Beyond Vassar

Thriving in Tinseltown

By Larry Hertz

The head of a U.S. counter-terrorism agency races the clock to head off a series of looming disasters. The brother of a man wrongly convicted of a crime tries to spring him from prison. Survivors of a plane crash cope with life on a mysterious, uncharted island. A high school student who is bitten by a werewolf tries desperately to maintain a normal life.

Monica Johnson Macer ’93, who started as a writers’ assistant on 24, found herself writing for a succession of hit shows.
Monica Johnson Macer ’93, who started as a writers’ assistant on 24, found herself writing for a succession of hit shows.

As a member of the writing teams for Fox’s 24 and Prison Break, ABC’s Lost, and MTV’s Teen Wolf, Monica Johnson Macer ’93 has played a role in bringing these disparate characters to life. As she begins her latest venture as a writer for the ABC hit Nashville, Macer says she thoroughly enjoys creating plots and characters for TV audiences—the long hours and vagaries of the entertainment business notwithstanding.

The journey from the Vassar campus to Hollywood was anything but a straight line.

“I knew I wanted to write for a living when I got to college, but I had no idea what direction it would take,” Macer says. During her freshman year, she wrote a play called Vassar in a Nutshell that poked fun at some of the cliques on campus. College administrators used the play as a springboard for a discussion on campus life and race relations. Feeling empowered, the Africana Studies major followed up with a more serious play about race for her senior thesis.
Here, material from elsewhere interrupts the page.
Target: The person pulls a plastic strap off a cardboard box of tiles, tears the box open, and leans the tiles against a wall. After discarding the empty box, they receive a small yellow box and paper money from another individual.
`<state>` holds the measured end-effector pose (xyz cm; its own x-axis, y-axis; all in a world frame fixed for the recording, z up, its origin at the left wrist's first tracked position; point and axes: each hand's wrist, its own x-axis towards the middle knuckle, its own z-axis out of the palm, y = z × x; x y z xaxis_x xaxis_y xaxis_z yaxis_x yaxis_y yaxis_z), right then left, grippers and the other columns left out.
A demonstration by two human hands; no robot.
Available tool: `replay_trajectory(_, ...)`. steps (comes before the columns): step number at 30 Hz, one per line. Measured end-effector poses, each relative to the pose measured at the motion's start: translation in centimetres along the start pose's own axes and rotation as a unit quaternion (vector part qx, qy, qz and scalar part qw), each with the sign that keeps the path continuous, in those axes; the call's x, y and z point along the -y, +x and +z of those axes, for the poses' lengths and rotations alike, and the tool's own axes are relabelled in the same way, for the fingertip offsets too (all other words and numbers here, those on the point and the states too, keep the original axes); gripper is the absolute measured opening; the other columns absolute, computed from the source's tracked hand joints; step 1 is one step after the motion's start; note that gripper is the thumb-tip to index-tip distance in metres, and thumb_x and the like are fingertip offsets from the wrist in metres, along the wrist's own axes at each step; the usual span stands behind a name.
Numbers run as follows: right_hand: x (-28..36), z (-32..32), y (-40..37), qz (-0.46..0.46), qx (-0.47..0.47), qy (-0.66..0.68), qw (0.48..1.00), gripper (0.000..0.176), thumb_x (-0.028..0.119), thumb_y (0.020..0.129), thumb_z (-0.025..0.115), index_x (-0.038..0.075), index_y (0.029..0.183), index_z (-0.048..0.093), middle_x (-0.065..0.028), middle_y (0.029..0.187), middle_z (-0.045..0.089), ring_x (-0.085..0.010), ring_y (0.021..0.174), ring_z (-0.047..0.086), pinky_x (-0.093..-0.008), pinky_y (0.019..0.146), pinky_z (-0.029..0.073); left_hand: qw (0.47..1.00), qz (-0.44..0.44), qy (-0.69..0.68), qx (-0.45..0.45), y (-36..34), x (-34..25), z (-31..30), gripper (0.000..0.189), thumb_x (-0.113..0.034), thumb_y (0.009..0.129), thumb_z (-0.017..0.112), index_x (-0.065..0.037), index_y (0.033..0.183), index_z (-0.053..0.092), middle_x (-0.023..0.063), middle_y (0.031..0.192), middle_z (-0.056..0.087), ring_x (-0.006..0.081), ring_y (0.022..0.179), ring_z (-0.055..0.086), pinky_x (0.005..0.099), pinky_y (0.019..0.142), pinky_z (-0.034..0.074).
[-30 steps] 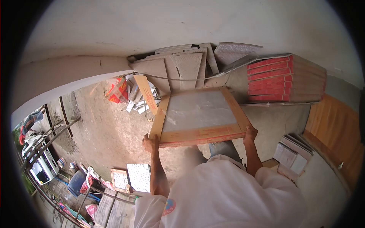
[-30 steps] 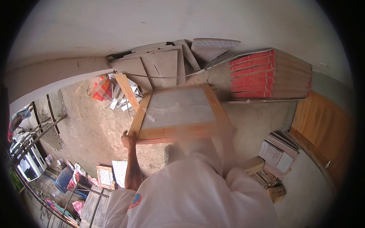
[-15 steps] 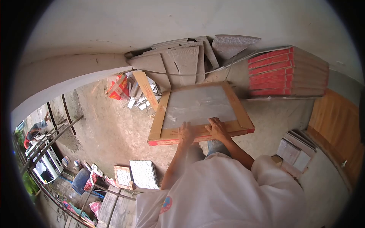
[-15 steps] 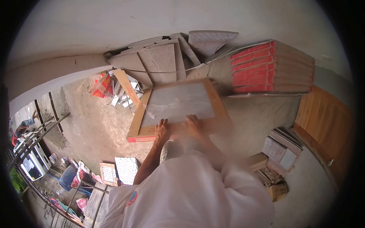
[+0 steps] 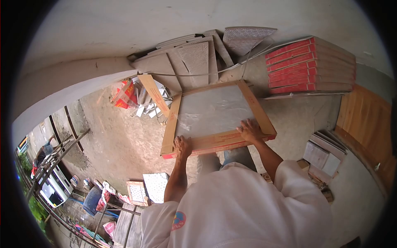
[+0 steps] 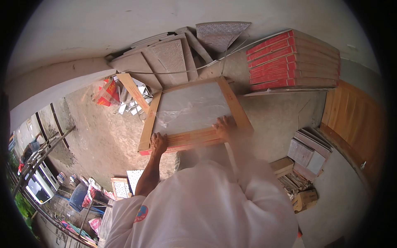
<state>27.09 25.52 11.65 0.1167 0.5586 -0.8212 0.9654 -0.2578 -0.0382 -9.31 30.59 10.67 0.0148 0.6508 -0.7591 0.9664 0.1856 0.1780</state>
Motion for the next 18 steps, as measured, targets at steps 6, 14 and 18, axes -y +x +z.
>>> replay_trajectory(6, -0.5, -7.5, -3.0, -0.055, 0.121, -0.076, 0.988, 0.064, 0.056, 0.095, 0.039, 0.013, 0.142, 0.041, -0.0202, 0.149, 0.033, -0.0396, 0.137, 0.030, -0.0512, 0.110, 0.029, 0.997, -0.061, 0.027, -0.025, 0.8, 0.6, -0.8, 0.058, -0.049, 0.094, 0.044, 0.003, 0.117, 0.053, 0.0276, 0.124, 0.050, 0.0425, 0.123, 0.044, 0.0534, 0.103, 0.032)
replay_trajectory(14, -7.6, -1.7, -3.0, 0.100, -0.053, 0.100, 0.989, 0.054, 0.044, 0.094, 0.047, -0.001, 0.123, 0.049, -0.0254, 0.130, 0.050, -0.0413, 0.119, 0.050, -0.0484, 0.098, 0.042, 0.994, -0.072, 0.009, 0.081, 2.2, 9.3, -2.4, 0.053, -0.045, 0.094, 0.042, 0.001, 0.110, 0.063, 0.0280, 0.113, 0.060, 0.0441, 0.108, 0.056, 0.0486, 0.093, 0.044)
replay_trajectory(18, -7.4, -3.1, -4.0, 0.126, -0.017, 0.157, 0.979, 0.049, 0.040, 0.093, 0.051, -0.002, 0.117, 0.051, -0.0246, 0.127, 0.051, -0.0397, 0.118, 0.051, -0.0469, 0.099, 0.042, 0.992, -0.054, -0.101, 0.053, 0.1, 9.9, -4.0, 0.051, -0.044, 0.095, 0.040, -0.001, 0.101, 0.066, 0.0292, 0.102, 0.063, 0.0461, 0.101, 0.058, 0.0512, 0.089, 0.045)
After graduation, Macer worked a series of low-paying theater jobs and internships in the New York/New Jersey area, until a director she had met while working at George Street Playhouse in New Brunswick, New Jersey, urged her to go to Los Angeles and pursue screenwriting. Six months later, Macer and her then-boyfriend, now-husband, actor Sterling Macer, Jr., drove across the country, moved in with her mother, and began looking for work.

Macer’s first big break came when two fellow Vassar alums—Tulani Bridgewater Kowalski ’93 and Damon Ross ’94, who were working for Nickelodeon—helped her secure an interview. A job there eventually led to a writers’ training position at Fox that paved the way for a job as a writers’ assistant for the Fox hit 24.

Some of her tasks for 24 involved some undercover work. Under orders not to reveal that she was working for the show, Macer was once asked to do some research on what would happen if a “dirty bomb” of a given strength were detonated 3,000 feet above the ground.

When she heard ABC was looking for writers for the first season of Lost, she applied for the job but was convinced she had “totally blown” the interview. “All the people hiring for Lost were crazy about 24, so I spent about 22 minutes of a 30-minute interview answering their questions about the gossip on the show,” Macer says.

She got the job anyway and helped shape two of the characters on Lost: a Korean-American couple named Sun and Jin. Macer, who is of mixed-race—one of her parents is African American and the other Korean—says, “Long after I left the show, a writer told me, ‘Your DNA is still in those characters.’”

When Macer joined the writing staff of MTV’s Teen Wolf in 2011, she was given additional responsibilities, overseeing casting for the show’s executive producer and creator, Jeff Davis. It was during a production meeting that Macer found out she and Davis had something in common. He also had graduated from Vassar (in 1997). “It was a great moment, and we bonded a bit,” Macer says.

Now an established writer, Macer says she has some ideas for an original series, and she’s working on a screenplay for a feature film, “but I’m not ready to pitch either of them quite yet.”